_Aim of the task_.
In the entries that follow, the first line to write out is the one containing "Please help me find the wooden", and the last is the one containing "Here more than". Reproduce that stretch exactly, with nothing before or after it.

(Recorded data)
_ _ _ _ _

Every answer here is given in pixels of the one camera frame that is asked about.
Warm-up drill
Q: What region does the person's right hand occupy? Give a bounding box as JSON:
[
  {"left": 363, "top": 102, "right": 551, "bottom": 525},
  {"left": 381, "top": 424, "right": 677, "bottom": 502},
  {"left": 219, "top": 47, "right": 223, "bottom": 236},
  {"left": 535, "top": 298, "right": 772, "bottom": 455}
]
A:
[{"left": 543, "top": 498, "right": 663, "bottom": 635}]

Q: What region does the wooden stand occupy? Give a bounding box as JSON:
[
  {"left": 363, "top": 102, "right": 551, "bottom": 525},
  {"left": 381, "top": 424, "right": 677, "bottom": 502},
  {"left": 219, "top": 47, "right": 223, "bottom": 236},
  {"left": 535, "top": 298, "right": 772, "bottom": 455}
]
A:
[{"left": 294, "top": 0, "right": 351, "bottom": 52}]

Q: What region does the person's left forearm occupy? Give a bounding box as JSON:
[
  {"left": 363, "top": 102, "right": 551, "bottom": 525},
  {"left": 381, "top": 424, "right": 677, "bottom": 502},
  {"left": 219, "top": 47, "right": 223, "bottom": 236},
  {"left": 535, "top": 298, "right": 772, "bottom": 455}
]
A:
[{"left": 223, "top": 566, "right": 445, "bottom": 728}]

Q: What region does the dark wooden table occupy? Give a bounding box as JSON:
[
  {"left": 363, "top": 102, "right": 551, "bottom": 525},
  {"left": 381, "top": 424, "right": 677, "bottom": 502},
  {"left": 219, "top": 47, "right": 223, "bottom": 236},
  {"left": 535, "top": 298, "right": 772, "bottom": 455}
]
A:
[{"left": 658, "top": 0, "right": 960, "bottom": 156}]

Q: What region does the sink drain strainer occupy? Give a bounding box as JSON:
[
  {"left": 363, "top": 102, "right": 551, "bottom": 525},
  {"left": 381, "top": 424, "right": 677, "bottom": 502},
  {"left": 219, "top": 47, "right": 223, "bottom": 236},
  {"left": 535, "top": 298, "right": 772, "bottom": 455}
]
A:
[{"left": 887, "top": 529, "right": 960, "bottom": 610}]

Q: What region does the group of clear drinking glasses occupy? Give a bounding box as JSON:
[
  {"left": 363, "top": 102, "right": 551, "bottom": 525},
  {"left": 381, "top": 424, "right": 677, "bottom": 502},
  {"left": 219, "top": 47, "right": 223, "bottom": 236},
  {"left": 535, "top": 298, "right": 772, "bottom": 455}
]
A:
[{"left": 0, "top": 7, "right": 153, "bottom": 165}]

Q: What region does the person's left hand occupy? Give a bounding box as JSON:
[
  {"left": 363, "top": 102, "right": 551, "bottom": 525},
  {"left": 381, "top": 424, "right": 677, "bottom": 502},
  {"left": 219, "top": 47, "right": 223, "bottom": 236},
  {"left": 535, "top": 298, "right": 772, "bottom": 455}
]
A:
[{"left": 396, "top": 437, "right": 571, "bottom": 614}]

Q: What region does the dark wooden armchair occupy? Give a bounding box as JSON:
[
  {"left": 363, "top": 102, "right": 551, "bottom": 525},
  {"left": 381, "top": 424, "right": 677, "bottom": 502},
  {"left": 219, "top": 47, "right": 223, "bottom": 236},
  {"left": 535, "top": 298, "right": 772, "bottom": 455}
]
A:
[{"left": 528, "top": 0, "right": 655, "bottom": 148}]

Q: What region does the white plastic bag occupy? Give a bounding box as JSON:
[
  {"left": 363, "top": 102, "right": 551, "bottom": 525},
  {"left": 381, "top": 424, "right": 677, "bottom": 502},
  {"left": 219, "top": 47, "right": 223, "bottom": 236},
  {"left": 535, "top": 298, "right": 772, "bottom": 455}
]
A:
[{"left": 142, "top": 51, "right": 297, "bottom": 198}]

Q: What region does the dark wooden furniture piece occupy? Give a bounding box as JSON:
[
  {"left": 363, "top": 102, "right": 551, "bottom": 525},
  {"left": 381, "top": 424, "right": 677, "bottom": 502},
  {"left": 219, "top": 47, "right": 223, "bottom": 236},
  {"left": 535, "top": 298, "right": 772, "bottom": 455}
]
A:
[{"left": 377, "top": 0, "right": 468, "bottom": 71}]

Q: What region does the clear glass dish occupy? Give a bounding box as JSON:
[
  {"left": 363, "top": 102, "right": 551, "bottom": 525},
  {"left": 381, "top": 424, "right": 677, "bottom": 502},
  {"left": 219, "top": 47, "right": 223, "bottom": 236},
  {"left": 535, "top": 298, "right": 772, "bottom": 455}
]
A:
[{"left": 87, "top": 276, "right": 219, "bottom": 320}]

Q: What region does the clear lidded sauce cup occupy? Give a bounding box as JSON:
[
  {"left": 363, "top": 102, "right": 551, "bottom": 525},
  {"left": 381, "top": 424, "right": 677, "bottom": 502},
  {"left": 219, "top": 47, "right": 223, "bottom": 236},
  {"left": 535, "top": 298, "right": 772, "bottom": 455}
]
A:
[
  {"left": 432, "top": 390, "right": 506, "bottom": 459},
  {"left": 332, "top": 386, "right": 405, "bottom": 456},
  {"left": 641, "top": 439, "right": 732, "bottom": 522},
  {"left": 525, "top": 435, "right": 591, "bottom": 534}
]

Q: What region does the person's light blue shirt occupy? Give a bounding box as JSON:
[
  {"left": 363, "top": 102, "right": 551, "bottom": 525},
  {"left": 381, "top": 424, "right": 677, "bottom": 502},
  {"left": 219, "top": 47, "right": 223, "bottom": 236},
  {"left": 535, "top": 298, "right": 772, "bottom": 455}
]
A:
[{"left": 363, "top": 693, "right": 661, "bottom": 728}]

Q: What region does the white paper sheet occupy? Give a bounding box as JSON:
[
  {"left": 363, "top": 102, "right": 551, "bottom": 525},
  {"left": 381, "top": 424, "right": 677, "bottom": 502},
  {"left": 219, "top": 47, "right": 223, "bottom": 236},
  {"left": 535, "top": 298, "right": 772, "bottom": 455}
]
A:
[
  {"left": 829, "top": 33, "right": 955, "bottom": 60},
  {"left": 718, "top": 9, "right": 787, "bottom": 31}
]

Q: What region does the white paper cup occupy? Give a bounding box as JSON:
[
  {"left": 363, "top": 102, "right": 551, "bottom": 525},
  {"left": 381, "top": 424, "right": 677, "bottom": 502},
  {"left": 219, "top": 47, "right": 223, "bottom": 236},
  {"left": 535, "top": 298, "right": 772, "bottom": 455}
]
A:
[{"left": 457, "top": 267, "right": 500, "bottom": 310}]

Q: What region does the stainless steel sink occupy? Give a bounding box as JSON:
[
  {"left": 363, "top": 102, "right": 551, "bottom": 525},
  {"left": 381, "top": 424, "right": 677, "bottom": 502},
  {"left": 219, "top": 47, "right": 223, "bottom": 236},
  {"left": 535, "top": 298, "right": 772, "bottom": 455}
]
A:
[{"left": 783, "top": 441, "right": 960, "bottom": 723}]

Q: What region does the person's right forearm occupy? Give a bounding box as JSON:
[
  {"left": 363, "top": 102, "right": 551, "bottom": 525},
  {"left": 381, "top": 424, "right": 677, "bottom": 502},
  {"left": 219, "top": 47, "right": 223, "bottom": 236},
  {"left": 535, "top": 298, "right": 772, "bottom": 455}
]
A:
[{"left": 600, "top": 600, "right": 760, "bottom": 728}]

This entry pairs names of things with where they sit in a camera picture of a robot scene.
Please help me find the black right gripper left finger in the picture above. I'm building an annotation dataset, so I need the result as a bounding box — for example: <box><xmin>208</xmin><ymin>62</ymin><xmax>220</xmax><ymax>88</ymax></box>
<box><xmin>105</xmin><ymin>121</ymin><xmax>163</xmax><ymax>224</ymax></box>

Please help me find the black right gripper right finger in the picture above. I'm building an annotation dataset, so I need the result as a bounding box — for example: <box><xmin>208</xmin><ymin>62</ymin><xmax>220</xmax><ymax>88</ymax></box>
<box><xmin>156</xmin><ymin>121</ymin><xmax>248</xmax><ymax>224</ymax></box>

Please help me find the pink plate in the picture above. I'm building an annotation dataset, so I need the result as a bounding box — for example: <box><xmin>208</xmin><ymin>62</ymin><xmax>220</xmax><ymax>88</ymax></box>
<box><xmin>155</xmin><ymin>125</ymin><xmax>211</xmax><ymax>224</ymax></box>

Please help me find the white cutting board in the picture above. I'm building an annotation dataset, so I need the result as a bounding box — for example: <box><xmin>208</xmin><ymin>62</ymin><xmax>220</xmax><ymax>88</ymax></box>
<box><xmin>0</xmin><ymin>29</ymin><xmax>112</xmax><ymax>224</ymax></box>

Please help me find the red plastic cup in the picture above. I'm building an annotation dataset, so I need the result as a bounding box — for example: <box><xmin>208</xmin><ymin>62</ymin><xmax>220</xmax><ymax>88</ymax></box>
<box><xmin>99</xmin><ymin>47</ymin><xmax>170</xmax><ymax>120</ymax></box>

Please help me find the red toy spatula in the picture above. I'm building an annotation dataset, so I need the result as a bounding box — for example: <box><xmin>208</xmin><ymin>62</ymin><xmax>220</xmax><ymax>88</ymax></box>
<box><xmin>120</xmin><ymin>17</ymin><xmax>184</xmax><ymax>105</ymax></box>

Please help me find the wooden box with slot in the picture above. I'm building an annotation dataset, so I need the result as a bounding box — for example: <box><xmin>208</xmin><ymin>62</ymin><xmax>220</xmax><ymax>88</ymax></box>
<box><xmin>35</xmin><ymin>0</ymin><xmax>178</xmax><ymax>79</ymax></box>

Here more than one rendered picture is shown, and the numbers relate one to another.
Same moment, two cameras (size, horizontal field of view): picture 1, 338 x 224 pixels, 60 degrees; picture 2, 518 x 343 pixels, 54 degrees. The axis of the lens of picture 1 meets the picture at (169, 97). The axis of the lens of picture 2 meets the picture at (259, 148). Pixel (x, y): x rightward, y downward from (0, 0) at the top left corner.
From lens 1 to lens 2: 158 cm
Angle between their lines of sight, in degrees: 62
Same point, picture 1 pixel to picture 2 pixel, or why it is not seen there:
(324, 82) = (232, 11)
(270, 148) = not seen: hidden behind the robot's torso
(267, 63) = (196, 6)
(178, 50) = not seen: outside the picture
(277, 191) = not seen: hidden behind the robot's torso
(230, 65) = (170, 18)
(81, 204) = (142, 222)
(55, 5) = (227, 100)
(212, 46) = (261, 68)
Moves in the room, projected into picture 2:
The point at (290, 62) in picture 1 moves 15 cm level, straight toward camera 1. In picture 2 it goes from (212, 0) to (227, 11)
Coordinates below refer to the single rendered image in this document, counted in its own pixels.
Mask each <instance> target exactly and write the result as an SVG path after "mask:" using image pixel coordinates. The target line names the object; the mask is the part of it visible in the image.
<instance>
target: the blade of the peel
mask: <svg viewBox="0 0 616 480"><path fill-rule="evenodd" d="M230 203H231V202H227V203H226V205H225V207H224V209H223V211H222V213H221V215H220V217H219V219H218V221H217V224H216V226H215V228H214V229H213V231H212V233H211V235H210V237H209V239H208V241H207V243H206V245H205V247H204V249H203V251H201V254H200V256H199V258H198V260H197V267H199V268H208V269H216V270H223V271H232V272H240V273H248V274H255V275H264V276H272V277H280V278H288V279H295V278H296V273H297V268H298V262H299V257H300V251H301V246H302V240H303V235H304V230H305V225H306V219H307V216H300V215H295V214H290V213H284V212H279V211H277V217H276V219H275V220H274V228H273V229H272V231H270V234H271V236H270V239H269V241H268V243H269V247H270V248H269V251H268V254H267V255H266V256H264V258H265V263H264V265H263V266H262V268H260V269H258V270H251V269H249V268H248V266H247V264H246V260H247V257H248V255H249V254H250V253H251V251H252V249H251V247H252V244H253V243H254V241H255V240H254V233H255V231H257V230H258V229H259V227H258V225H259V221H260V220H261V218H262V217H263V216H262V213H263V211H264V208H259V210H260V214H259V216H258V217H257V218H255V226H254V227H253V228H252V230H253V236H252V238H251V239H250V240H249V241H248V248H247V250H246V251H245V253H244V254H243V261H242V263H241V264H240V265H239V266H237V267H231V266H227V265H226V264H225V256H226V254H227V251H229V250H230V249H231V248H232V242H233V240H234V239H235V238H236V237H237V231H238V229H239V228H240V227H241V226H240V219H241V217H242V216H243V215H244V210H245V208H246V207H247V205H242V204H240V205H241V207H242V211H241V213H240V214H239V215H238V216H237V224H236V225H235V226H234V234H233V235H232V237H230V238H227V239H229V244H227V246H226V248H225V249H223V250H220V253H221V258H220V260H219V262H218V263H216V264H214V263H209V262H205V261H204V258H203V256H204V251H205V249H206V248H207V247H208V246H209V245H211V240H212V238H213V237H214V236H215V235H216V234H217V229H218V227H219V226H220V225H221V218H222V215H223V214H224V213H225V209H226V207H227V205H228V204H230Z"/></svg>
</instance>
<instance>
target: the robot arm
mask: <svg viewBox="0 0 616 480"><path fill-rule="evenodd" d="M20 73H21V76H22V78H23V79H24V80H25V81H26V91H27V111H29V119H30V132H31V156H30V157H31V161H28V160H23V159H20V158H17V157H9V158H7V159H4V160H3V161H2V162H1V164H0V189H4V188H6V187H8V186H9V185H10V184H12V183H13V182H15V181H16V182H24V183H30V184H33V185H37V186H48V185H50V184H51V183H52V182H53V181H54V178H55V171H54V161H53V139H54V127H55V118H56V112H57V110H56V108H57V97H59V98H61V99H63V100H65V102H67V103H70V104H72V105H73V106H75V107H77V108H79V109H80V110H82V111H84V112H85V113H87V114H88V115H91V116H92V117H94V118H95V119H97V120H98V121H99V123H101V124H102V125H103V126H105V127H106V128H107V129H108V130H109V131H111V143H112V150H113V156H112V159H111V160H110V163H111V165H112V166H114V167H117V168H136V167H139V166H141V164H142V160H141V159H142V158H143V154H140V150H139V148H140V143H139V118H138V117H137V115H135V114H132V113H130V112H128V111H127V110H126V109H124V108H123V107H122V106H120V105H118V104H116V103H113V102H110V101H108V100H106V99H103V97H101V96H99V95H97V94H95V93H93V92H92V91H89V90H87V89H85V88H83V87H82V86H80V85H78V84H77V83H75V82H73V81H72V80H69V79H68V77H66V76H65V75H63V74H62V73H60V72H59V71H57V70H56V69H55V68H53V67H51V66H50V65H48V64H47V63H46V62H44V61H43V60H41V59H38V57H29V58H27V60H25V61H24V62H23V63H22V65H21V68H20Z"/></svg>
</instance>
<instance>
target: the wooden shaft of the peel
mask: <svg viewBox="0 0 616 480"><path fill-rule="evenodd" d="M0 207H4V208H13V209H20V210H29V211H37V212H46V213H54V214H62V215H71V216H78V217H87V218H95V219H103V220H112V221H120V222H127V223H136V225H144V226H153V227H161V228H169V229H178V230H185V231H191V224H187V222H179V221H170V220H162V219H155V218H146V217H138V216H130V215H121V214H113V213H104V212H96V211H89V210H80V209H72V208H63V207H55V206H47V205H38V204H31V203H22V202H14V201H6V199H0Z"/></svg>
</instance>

_ _ _ _ _

_Solution to this exercise_.
Please help me find the wooden box with slot in the picture above. I'm building an annotation dataset, so I need the result as a bounding box — for example: <box><xmin>208</xmin><ymin>62</ymin><xmax>220</xmax><ymax>88</ymax></box>
<box><xmin>35</xmin><ymin>0</ymin><xmax>178</xmax><ymax>79</ymax></box>

Here more than one rendered picture is shown, and the numbers relate one to another.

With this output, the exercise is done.